As our understanding of viruses has progressed, a set of three major theories has arisen to try and explain where they came from. The first in question is known as the “progressive hypothesis.” According to this theory, viruses are – in a sense – defective components of life itself. In living cells, pieces of genetic material are capable of moving throughout the genome. These fragments – named “mobile genetic elements” – are said to have developed over time so that they may have transferred from cell to cell, perhaps in a similar fashion to bacterial conjugation – where the genetic information of two bacterial cells is recombined and redistributed between the two.

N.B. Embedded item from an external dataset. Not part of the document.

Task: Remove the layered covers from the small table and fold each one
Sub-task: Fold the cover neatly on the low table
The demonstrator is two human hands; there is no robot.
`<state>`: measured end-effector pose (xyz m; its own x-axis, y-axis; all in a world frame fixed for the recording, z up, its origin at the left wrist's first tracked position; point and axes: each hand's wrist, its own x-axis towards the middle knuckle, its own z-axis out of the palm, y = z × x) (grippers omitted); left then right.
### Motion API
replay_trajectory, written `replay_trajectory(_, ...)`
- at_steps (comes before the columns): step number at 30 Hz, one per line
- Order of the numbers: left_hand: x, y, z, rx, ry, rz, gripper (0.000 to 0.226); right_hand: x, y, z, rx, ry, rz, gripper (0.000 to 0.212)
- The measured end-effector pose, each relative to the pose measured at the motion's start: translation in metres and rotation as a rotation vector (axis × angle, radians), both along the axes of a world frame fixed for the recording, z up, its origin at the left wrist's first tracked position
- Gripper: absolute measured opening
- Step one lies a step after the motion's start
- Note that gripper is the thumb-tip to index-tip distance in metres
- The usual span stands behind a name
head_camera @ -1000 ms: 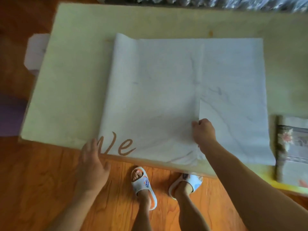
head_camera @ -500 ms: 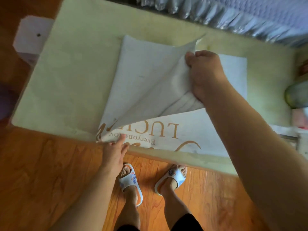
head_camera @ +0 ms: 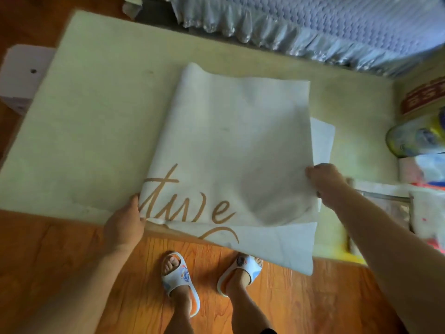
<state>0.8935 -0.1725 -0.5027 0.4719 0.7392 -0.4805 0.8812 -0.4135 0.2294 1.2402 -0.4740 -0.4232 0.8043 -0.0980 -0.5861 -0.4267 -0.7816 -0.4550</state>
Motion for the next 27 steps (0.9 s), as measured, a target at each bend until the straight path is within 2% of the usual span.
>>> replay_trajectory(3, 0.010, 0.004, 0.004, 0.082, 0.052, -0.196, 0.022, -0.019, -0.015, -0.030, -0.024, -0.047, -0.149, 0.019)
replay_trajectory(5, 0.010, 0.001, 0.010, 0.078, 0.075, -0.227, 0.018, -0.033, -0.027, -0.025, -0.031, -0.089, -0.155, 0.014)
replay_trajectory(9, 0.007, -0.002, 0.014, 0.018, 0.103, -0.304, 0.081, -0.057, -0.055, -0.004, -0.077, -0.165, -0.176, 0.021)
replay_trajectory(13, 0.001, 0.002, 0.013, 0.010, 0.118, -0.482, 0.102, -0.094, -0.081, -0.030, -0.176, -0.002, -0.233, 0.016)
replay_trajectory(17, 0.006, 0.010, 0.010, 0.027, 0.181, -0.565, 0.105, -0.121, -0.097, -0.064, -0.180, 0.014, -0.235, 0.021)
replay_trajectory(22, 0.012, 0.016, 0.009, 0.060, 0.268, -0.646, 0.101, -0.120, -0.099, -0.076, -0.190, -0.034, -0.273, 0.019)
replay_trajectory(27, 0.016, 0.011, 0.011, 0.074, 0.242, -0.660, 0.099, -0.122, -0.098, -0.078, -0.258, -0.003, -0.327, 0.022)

An example of this hypothesis can be seen in retroviruses – a group of viruses that contain single-stranded RNA and use reverse transcriptases to produce the DNA that is ultimately transcribed into new copies of the viral genome. If retroviral RNA originally existed as mobile genetic elements, then it certainly makes sense that they would reproduce this way. Perhaps mobile RNA elements passed from cell to cell were developed and mutated over time so that they encoded the capsid proteins that make up viruses such as HIV and HTLV-1. This process could, in theory, follow the same process using single-stranded or double-stranded DNA.
The second hypothesis is known as the “regressive hypothesis.” According to this theory, parasitic microbes like Candidatus Rickettsia andeanae – a cause of spotted fever – may have grown so dependent on their host organisms that they ultimately gave up the need for autonomy. Using their host as a means of self-replication, they would – according to the regressive hypothesis – no longer have the need to possess the full genome of a living cell, instead letting their genetic code deteriorate until it encoded a sparse set of proteins and lipids. To see this idea in real life, we must look to the viral phylum Nucleocytoviricota.
Nucleocytoviricota contains some of the largest known viruses, reaching sizes upwards of 350 nanometers. They are noted to possess massive viral envelopes and a wide variety of internal and external proteins, many of which make up their intricate capsids. What surprised virologists most of all, though, was the discovery that some of the genes encoded into members of the phylum Nucleocytoviricota performed complex internal reactions, similar to those found in living cells. Perhaps – over millions of years – the ancestors to Nucleocytoviricota arose from parasitic microbes that underwent the process laid out by the regressive hypothesis.
The last hypothesis – and perhaps the most controversial – is the “virus first” hypothesis. In this theory, viruses such as Nucleocytoviricota are a sort of proto-organism – that is, they are the precursors to life on Earth. In a way, this makes sense as well. A wide variety of viruses – whatever genetic code they may use – possess genes that don’t necessarily have cellular analogues, indicating evolutionary independence from living organisms. The hypothesis suggests that viruses such as those with envelopes were the precursor to the first cell – a sort of “protocell,” if you will. Slowly but surely, these protocells may have developed fully-fledged lipid membranes instead of envelopes, mutating further to engage in metabolic reactions.
Truly, viruses are a perplexing, fascinating companion to life on Earth, and in due time we may hopefully understand them to a greater degree.